Integrating Dragonfly with Speechbrain for Commands

Greetings Everyone! I use speech recognition to control my computer environment and work on open source projects to support others based on the dragonfly platform like Caster.

Dragonfly is a speech recognition framework for Python that makes it convenient to create custom commands to use with speech recognition software. It was written to make it very easy for Python macros, scripts, and applications to interface with speech recognition engines. Its design allows speech commands and grammar objects to be treated as first-class Python objects.

Dragonfly can be used for general programming by voice. It is flexible enough to allow programming in any language, not just Python. It can also be used for speech-enabling applications, automating computer activities and dictating prose.

Dragonfly contains its own powerful framework for defining and executing actions. It includes actions for text input and key-stroke simulation. This framework is cross-platform, working on Windows, macOS and Linux (X11 only).

Dragonfly currently supports the following speech recognition engines:

  • Dragon , a product of Nuance . All versions up to 15 (the latest) should be supported. Via Natlink (Windows OS only)
  • Windows Speech Recognition (WSR), included with Microsoft Windows Vista, Windows 7+, and freely available for Windows XP (Windows OS only)
  • Kaldi Via Kaldi Active Grammar
  • CMU Pocket Sphinx (with caveats)

As you can see dragonfly can integrate many different backend engines. Some use an intermediate package such as Natlink or Kaldi Active Grammar while others integrate directly like WSR or CMU Pocket Sphinx.

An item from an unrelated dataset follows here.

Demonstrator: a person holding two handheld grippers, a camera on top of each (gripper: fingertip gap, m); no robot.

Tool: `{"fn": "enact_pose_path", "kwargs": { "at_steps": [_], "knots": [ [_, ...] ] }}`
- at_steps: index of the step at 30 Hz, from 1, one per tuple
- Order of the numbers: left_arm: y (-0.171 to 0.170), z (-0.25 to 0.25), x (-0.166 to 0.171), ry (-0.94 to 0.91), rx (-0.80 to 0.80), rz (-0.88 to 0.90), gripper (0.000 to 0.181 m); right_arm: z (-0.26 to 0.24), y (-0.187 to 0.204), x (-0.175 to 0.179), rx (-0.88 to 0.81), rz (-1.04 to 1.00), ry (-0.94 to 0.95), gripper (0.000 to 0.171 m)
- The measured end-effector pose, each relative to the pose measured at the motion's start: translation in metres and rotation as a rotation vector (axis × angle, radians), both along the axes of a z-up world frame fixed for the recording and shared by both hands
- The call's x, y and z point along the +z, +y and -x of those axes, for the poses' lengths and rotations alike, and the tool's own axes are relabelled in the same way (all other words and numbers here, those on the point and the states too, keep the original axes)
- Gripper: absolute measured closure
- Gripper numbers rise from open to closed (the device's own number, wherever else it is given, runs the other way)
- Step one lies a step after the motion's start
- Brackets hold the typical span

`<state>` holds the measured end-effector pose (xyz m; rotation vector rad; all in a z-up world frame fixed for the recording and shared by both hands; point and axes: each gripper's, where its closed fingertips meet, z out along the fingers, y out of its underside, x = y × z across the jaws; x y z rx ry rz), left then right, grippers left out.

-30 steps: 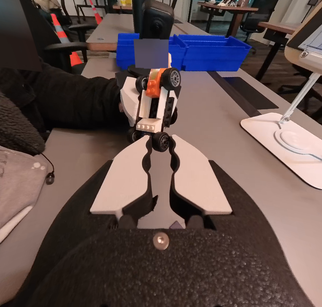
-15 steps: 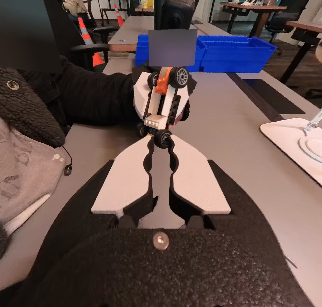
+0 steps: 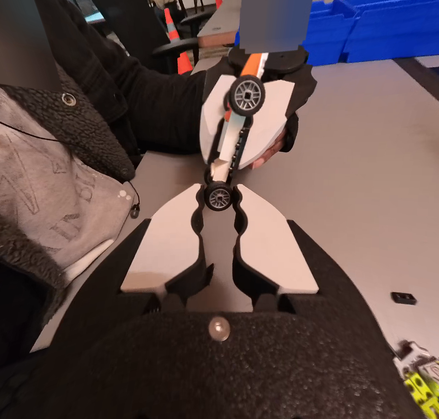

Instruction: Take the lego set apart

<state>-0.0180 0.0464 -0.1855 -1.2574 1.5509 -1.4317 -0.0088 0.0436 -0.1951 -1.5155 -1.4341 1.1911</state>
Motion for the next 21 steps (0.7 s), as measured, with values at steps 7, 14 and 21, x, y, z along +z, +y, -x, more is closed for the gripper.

So dragonfly creates contexts for grammars to denote when sets of commands (rules/grammars) should be active. After all you don’t want all commands available all the time. This is done primarily through checking the foreground window window title/executable with more advanced functionality via function context. These rules and grammars are engine agnostic. I’m intrigued by the Speechbrain project. Therefore I wanted to to bring attention to the dragonfly project as a means to provide commands and execute actions on the behalf of the user.

Hi LexonCode, Dragonfly sounds awesome, thanks for bringing it to our attention. One issue with using an ASR model from SpeechBrain as a backend is that we don’t have online decoding yet (it’s on the roadmap), so it might be a little while before it’s feasible. But stay tuned!

(BTW, you might be interested in our spoken language understanding recipes: we have some for similar-ish voice control applications speechbrain/recipes/timers-and-such at develop · speechbrain/speechbrain · GitHub)

Thank you for your response. I look forward to for decoding! I did take a look at timers and in such. It’s geared more towards smart home/device integration versus OS integration.